El hombre, que podría haber sido un personaje de una de esas comedias británicas totalmente secas, entra tranquilamente en el marco y se sienta en un banco, tosiendo y resoplando. Todos los días camina aquí y luego siempre se sienta en este banco específico. Hoy espera una llamada, ya tiene el móvil preparado. Hasta ahora, nada especial, pero a unos metros de distancia, una mujer joven (coleta, mallas deportivas, chaqueta acolchada) se está transmitiendo en vivo. El banco es parte de la decoración en la que actualiza a sus seguidores sobre su sesión de carrera recién completada. También ha estado comiendo muy saludable últimamente, asegurándose de mantenerse bien hidratada. Entonces, de repente, ese hombre que suspira aparece pontificalmente. “Solo un minuto”, les dice a los espectadores. ¿Quizás le gustaría sentarse en un banco más adelante en el camino? Gracias de antemano.

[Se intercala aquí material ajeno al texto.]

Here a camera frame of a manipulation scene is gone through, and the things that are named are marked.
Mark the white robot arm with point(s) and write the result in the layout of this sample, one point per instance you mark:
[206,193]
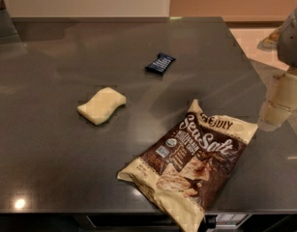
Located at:
[286,49]

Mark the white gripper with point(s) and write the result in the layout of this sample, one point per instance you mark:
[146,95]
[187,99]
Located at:
[292,43]

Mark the yellow sponge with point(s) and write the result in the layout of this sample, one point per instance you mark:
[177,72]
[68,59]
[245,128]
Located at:
[102,105]

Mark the brown sea salt chip bag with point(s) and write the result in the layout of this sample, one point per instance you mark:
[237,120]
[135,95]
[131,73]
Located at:
[183,172]

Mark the dark blue snack bar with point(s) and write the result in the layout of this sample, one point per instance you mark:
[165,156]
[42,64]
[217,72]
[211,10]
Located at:
[161,64]

Lo que surge entonces es nada menos que un choque cultural, una colisión frontal entre la personificación de lo online y lo encarnado offline. No, él está bien aquí, responde el hombre. Sus piernas están cansadas, siéntate a un banco de distancia, ‘amar’. Ah, vamos, la mujer todavía lo está intentando. La cámara está justo en el trípode. ¿Por favor? Entonces su tono cambia. Estás arruinando la foto, ella lo muerde. Sus seguidores no ven sus videos de fitness para ver a un anciano sentado en un banco. El hombre saluda a la cámara con deleite – “¡Hola, chicos!” – de ninguna manera con la intención de mover una pulgada. ¿Y había entendido bien? ¿Sus seguidores? “Oh, ¿eres Jesús ahora, verdad?” Después de unos minutos de discusión, la mujer se irritó, sin saber aún qué tan viral sería su transmisión en vivo.
Porque, por supuesto, el video se extendió como una mancha de aceite en las redes sociales esta semana. Las fotos y videos de tipos similares a personas influyentes que entran en contacto con la vida ‘real’ (en la medida en que aún pueda hacer esa distinción) siempre garantizan muchas vistas y me gusta. Bernie Sanders, que maniobra con una cara larga al pasar junto a una chica que hace cosquillas, una chica en forma en cuclillas a la que se dirigen en el gimnasio sobre su filmación. Durante años, la cuenta de Instagram Influencers in the Wild ha estado recopilando fotos de mujeres arrodilladas en las olas con las manos en la masa, mientras que sus fotógrafos tienen que estirarse en el suelo para lograr una proporción óptima entre cintura y glúteos.
El vlogger de fitness y el hombre inflexible en el banquillo encajan perfectamente en esa fórmula de éxito, y los espectadores se alinearon a su alrededor. Se eligieron los bandos, se discutieron las posiciones y se declararon los ganadores. El hombre era un jefe, pensó uno, ¿no podría Netflix darle su propio programa? El hombre fue grosero y condescendiente, pensó el otro, no deberíamos llamarlo héroe solo porque encontramos molestos a los influencers.
¿Será por eso que este tipo de imágenes son tan populares? ¿Simplemente porque encontramos molestos a los influencers? ¿Porque finalmente no solo vemos la actuación y los aplausos, sino que también nos damos cuenta de que la popularidad entre bastidores ya se está desvaneciendo? ¿O simplemente tiene algo de alienante cuando los instagramers y tiktokers de nuestras pantallas pasan a formar parte del espacio público? Su audiencia no son los transeúntes en la calle, en el aquí y ahora, sino los transeúntes en Internet, en algún lugar en el futuro cercano. Las personas viven juntas, se habla un idioma diferente.
Y, por supuesto, también es agradable poder identificarse con el hombre en el banco, el apresurado Bernie Sanders, el compañero atleta tímido ante las cámaras y todos los bañistas que intentan vivir tranquilamente en el mundo físico. Mientras nos digamos a nosotros mismos que estamos en ese lado del choque cultural, nuestro tiempo frente a la pantalla no es tan malo.